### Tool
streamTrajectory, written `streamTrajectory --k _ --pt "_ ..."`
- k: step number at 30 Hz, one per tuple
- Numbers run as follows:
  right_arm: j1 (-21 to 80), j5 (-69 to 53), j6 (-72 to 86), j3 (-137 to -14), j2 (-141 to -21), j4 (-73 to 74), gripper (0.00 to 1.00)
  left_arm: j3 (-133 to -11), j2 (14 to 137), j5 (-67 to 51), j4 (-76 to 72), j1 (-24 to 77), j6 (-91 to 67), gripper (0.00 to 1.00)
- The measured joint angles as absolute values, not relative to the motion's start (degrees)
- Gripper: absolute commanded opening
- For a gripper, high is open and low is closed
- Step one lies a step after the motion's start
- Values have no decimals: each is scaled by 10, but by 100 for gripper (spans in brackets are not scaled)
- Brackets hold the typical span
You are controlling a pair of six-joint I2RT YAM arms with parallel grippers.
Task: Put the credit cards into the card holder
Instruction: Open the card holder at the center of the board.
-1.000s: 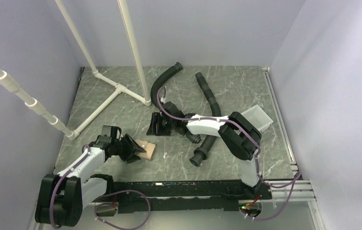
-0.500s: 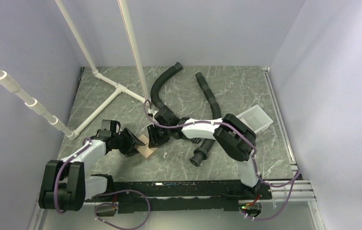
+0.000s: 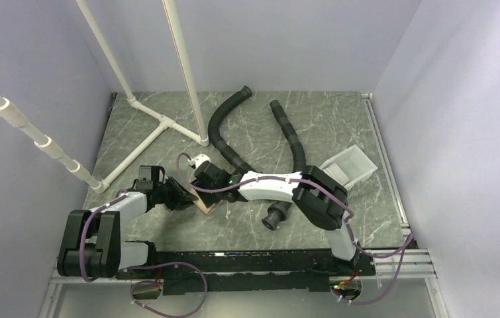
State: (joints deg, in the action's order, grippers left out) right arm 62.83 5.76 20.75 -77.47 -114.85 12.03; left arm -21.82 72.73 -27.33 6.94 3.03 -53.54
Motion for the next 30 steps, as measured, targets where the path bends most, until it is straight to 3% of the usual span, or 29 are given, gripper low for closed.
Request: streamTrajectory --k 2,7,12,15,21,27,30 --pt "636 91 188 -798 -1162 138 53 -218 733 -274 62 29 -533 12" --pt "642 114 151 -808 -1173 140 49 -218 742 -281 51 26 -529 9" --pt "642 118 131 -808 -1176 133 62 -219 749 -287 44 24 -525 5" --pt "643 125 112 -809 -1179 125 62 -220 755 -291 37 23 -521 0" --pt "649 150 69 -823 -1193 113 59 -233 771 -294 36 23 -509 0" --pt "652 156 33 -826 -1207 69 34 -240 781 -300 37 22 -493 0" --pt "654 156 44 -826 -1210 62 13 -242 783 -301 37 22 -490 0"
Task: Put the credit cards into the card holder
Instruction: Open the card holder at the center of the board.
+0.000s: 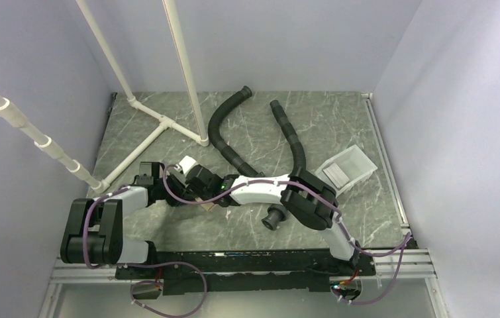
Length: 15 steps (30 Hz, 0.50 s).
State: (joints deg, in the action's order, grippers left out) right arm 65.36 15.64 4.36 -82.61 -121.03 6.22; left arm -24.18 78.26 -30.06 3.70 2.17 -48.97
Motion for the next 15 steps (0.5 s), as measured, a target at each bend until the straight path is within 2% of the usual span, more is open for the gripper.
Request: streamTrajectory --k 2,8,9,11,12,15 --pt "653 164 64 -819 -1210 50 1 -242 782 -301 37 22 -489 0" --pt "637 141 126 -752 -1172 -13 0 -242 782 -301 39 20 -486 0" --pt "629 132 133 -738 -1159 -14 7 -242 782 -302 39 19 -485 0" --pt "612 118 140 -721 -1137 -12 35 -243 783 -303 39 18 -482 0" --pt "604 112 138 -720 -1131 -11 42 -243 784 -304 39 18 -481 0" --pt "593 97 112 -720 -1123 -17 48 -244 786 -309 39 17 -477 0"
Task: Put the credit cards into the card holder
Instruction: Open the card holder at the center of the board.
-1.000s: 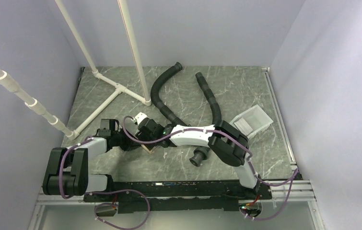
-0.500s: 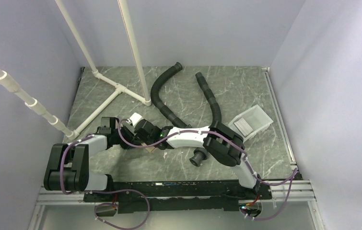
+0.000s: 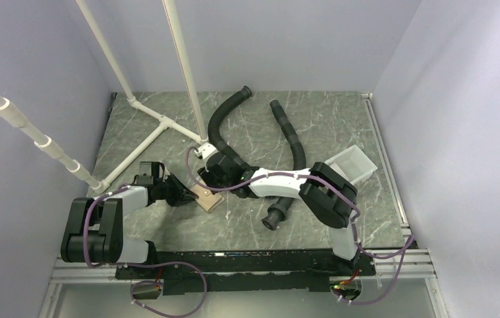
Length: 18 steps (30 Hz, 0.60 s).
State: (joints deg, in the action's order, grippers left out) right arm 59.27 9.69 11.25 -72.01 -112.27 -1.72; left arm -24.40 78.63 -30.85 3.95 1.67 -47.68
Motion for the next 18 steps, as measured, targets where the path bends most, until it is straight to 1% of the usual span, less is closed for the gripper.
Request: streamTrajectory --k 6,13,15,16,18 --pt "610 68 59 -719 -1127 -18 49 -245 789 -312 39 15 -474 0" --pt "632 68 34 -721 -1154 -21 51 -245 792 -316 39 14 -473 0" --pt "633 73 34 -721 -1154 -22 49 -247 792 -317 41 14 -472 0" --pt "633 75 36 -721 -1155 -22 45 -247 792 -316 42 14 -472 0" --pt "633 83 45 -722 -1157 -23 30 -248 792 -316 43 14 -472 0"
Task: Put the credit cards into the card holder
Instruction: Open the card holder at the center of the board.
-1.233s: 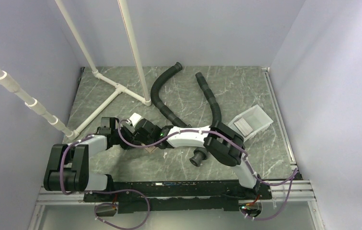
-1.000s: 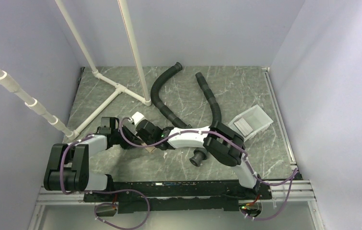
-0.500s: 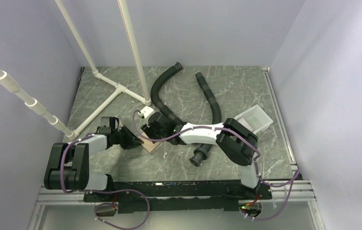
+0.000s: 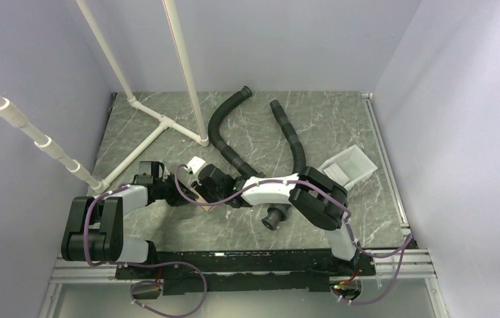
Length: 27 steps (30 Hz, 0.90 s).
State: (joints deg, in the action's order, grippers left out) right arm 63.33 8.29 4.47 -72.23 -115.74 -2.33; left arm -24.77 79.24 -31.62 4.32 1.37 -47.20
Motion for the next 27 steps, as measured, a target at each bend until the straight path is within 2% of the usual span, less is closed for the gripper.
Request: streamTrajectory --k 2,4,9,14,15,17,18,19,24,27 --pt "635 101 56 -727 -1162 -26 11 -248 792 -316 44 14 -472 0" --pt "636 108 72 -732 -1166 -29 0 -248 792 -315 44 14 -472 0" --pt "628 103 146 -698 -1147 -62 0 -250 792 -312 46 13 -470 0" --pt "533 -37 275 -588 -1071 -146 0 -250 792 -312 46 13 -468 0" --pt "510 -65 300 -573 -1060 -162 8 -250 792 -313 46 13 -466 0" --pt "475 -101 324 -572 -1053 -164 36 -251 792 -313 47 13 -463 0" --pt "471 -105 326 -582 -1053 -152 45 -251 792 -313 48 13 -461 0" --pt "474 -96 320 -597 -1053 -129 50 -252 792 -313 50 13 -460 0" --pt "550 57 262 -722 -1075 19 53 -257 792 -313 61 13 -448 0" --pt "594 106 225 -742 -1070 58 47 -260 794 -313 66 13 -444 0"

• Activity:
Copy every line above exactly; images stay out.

• Your solution:
### Tool
streamTrajectory, written `streamTrajectory --k _ --pt "_ ..."`
- k: step number at 30 Hz, one per tuple
- Numbers run as follows:
  right_arm: j1 (-21 to 80), j5 (-69 to 53), j6 (-72 to 86), j3 (-137 to -14), j2 (-141 to -21), j4 (-73 to 74), gripper (0.00 to 1.00)
  left_arm: j3 (-133 to -11), j2 (14 to 137), j5 (-67 to 51), j4 (-76 to 72), j1 (-24 to 77), j6 (-91 to 67), gripper (0.00 to 1.00)
- The measured joint angles as absolute values, not relative to the motion's start (degrees)
- Gripper: absolute commanded opening
- For a gripper, high is open and low is closed
- Step one lies a step after the motion's start
- Values have no decimals: each is scaled by 10, but by 100 for gripper (spans in brackets are not scaled)
- Brackets hold the typical span
You are controlling a pair of six-joint I2RT YAM arms with parallel grippers.
Task: Put the credit cards into the card holder
Instruction: Open the card holder at the center of the board.
-1.000s: 
-0.500s: 
+0.000s: 
State: (joints deg, in the action's order, grippers left out) right arm 62.83 5.76 20.75 -77.47 -114.85 12.03; left arm -21.82 72.73 -27.33 6.94 3.03 -53.54
Motion for the next 30 steps, as measured, targets where the path bends most, until it is straight to 3% of the usual span, or 29 are given, gripper low for closed.
Request: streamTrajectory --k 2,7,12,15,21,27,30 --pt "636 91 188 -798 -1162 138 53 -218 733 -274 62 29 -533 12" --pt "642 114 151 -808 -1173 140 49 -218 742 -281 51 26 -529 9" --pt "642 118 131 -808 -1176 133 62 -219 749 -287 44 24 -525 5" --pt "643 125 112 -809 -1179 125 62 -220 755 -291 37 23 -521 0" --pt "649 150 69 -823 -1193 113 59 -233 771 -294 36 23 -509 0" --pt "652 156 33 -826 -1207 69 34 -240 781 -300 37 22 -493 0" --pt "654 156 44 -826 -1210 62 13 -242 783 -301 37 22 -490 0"
Task: Put the credit cards into the card holder
Instruction: Open the card holder at the center of the board.
+0.000s: 
Length: 15 steps (30 Hz, 0.50 s).
State: (joints deg, in the action's order, grippers left out) right arm 65.36 15.64 4.36 -82.61 -121.03 6.22; left arm -24.18 78.26 -30.06 3.70 2.17 -48.97
Motion for the next 15 steps (0.5 s), as measured, a target at each bend until the straight path is within 2% of the usual span, more is open for the gripper.
Request: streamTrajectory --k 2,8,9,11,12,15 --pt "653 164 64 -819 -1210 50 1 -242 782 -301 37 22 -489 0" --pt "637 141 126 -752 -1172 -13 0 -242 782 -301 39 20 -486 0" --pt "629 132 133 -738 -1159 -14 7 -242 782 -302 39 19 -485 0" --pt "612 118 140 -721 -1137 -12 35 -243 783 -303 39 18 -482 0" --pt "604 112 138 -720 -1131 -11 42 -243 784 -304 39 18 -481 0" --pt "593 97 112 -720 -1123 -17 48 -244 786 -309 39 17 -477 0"
Task: Put the credit cards into the card holder
Instruction: Open the card holder at the center of the board.
-1.000s: 
-0.500s: 
+0.000s: 
Length: 18 steps (30 Hz, 0.60 s).
State: (joints deg, in the action's order, grippers left out) right arm 59.27 9.69 11.25 -72.01 -112.27 -1.72; left arm -24.40 78.63 -30.85 3.95 1.67 -47.68
Motion for the next 18 steps, as measured, targets where the path bends most, until it is straight to 1% of the usual span, less is closed for the gripper.
Request: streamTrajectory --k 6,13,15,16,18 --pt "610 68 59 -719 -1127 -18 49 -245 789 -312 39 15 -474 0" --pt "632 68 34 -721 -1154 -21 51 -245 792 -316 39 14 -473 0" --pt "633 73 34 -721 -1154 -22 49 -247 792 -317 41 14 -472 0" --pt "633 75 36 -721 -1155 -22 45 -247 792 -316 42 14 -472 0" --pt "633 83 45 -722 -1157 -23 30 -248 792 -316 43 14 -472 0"
Task: Put the credit cards into the card holder
Instruction: Open the card holder at the center of the board.
-1.233s: 
-1.000s: 
-0.500s: 
+0.000s: 
Length: 27 steps (30 Hz, 0.90 s).
State: (joints deg, in the action's order, grippers left out) right arm 63.33 8.29 4.47 -72.23 -115.74 -2.33; left arm -24.77 79.24 -31.62 4.32 1.37 -47.20
Motion for the next 27 steps, as measured, a target at each bend until the straight path is within 2% of the usual span, less is closed for the gripper.
Request: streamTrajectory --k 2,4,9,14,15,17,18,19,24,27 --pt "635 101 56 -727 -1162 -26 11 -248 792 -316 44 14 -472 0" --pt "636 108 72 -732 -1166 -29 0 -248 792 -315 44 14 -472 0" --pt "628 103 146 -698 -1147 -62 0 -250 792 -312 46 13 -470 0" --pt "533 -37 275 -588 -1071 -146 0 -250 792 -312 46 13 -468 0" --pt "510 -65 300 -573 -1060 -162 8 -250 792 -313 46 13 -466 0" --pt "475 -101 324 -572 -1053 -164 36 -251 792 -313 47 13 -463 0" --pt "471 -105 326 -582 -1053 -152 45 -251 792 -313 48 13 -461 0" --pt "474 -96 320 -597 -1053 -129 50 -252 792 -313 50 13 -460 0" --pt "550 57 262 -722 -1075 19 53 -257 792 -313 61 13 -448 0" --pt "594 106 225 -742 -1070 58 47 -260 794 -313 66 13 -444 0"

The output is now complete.